Her action in August of 1952 would lead to the Keys v. Carolina Coach Company lawsuit, which in turn led to an Interstate Commerce Commission ruling in 1955 which helped end racial segregation in interstate travel.

“We thought the 15th would be a great point to dedicate the marker and on the 16th we will have the wreath-laying ceremony in MLK Park where we built the plaza in her honor and on the 17th is Martin Luther King Day,” said Ervin Griffin Sr., a member of the Keys Evans planning committee. “We thought it would be a good way to kick off the weekend with honoring a trailblazer.”

Griffin said the event will be a culmination of projects the committee has been working on the last two to three years which included the public art plaza telling the story of Keys Evans and the work that Roanoke Rapids resident Rodney Pierce did in bringing the marker to the avenue. “I think it’s just a wonderful reminder of how far we’ve come in those last 60 years and how important it is to remember things like this.”

Georgette Kimball, also a member of the planning committee, said, “I am excited because I am a resident of Halifax County. I remember the bus station and the history that has been right here in our community. I was glad to be a part of this committee to learn this history myself as well as celebrate it.”

Kimball said the private first class’s story was something she didn’t know about until around four to five years ago. “I am pleased to be a part of this to highlight and enlighten our community about her as well as the world about the mark that she made right here in Roanoke Rapids.To celebrate her and put a marker right near the bus station where she was arrested that night it brings the pieces together and gives her thanks while she is living.”

Roanoke Rapids City Councilman Carl Ferebee said, “We have history that has been made. We’re celebrating an unsung hero who helped shape America. We’re holding it on a weekend to celebrate two trailblazers, Martin Luther King as well as her.”

Roanoke Rapids Parks and Recreation Director John Simeon said Pierce’s work leading up to the unveiling has been pivotal in bringing the day to fruition. “Mr. Pierce has done an excellent job communicating and being a part of this committee and assisting us with the process and being the liaison for the state of North Carolina historical marker program.”

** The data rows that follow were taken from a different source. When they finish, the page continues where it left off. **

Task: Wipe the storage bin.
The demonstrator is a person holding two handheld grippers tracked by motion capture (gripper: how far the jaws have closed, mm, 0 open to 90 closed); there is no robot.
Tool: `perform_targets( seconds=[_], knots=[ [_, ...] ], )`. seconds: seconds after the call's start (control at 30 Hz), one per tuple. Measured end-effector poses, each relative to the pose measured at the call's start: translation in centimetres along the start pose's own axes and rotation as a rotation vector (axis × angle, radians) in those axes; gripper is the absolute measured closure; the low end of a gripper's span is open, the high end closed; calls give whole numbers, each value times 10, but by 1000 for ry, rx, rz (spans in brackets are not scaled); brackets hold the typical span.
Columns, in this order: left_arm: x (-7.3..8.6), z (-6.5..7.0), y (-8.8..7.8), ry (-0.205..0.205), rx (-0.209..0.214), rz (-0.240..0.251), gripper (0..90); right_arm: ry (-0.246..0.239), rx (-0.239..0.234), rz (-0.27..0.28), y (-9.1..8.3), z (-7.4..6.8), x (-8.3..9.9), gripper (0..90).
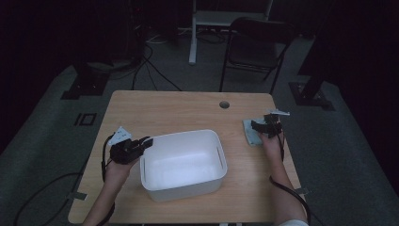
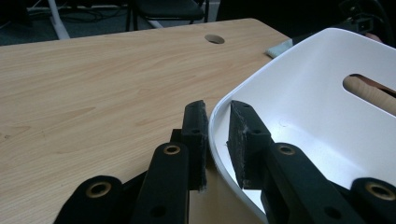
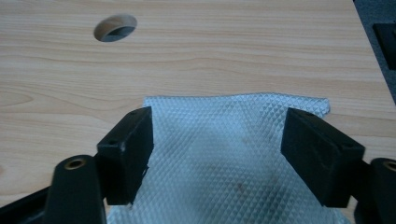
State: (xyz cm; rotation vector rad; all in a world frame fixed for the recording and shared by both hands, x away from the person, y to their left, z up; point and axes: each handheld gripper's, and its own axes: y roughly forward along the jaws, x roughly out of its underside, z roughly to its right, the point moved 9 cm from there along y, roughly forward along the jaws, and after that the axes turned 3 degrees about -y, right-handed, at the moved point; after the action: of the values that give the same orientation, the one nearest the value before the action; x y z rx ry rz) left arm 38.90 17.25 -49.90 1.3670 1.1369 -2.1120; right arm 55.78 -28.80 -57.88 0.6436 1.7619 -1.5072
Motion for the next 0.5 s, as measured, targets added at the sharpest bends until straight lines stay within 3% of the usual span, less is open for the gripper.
perform_targets(
  seconds=[0.23,0.37,0.4,0.5],
  knots=[
    [0,0,0,3,-3,0,772,2,45,-52,14,5,8,199],
    [0,0,0,2,-2,0,771,-28,108,-80,20,9,15,200],
    [0,0,0,2,-3,0,771,-29,111,-90,21,9,17,244],
    [0,0,0,3,-3,0,772,-13,99,-93,22,8,18,236]
  ],
)
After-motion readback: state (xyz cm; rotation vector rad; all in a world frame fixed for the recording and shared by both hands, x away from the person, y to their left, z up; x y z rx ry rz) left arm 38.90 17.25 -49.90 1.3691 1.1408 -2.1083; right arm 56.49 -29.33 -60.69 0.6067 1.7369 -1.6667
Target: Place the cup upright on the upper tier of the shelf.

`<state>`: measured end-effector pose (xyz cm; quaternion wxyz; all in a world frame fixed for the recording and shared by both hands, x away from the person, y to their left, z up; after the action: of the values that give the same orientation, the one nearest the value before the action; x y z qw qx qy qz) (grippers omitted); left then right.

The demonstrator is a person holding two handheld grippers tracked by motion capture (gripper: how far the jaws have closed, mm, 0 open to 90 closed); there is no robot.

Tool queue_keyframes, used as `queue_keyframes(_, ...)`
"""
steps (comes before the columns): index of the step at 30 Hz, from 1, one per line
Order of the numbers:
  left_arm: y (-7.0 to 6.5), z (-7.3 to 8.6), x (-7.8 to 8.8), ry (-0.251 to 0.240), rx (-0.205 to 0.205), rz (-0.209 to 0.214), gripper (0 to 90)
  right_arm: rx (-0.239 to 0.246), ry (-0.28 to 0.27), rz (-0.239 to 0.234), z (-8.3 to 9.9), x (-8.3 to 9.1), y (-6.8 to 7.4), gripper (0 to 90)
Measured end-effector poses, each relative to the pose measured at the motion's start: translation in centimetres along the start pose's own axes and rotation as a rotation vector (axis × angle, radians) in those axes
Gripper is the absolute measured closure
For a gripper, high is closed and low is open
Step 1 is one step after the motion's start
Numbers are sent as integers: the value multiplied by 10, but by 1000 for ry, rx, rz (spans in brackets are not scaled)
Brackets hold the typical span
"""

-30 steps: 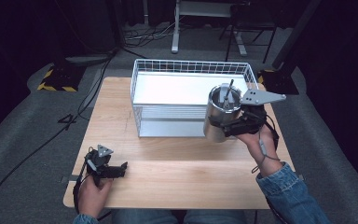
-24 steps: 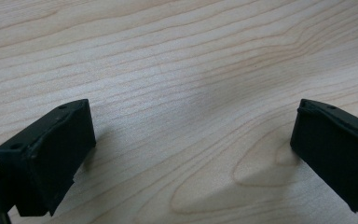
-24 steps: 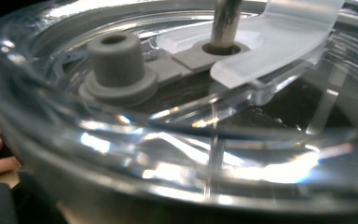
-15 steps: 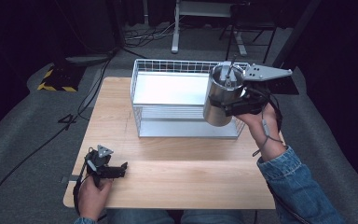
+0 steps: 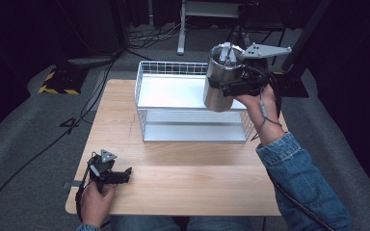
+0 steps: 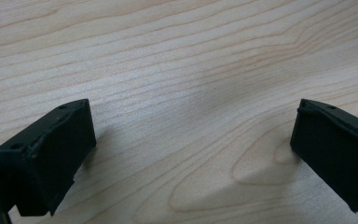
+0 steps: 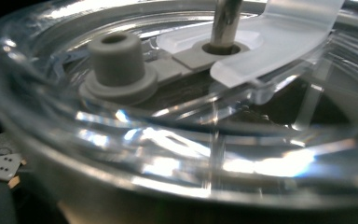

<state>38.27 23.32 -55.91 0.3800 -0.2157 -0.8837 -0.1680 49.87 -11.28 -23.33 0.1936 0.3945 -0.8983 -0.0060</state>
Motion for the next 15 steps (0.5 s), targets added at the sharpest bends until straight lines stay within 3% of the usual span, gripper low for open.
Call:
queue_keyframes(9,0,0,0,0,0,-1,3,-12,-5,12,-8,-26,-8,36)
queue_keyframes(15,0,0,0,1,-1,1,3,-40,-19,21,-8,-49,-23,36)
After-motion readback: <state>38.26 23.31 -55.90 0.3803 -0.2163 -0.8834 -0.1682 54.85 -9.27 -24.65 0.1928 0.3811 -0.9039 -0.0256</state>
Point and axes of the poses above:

Griffin said Pierce’s work, the planning by the city and the work of the committee shows the power of partnership “to make this what it should be and I think that’s the key to all of these projects that we partner with others.”

Kimball said Keys Evans is most appreciative of the recognition she has received in the city. “You can feel her appreciation and her enthusiasm. She is really thankful that people have thought about her and haven’t really forgotten her.”

Simeon said the plans call for an outside unveiling and dedication ceremony and in case of inclement weather the program will be held in the first floor conference room of Roanoke Rapids City Hall at 1040 Roanoke Avenue and then a walk to the marker to remove the shroud which currently conceals it.

Following the ceremony a reception at city hall will be held which includes comments from Julie Graves, the niece of Keys Evans, Pierce, and an update from Congressman G.K. Butterfield on plans to honor Keys Evans with the Congressional Gold Medal.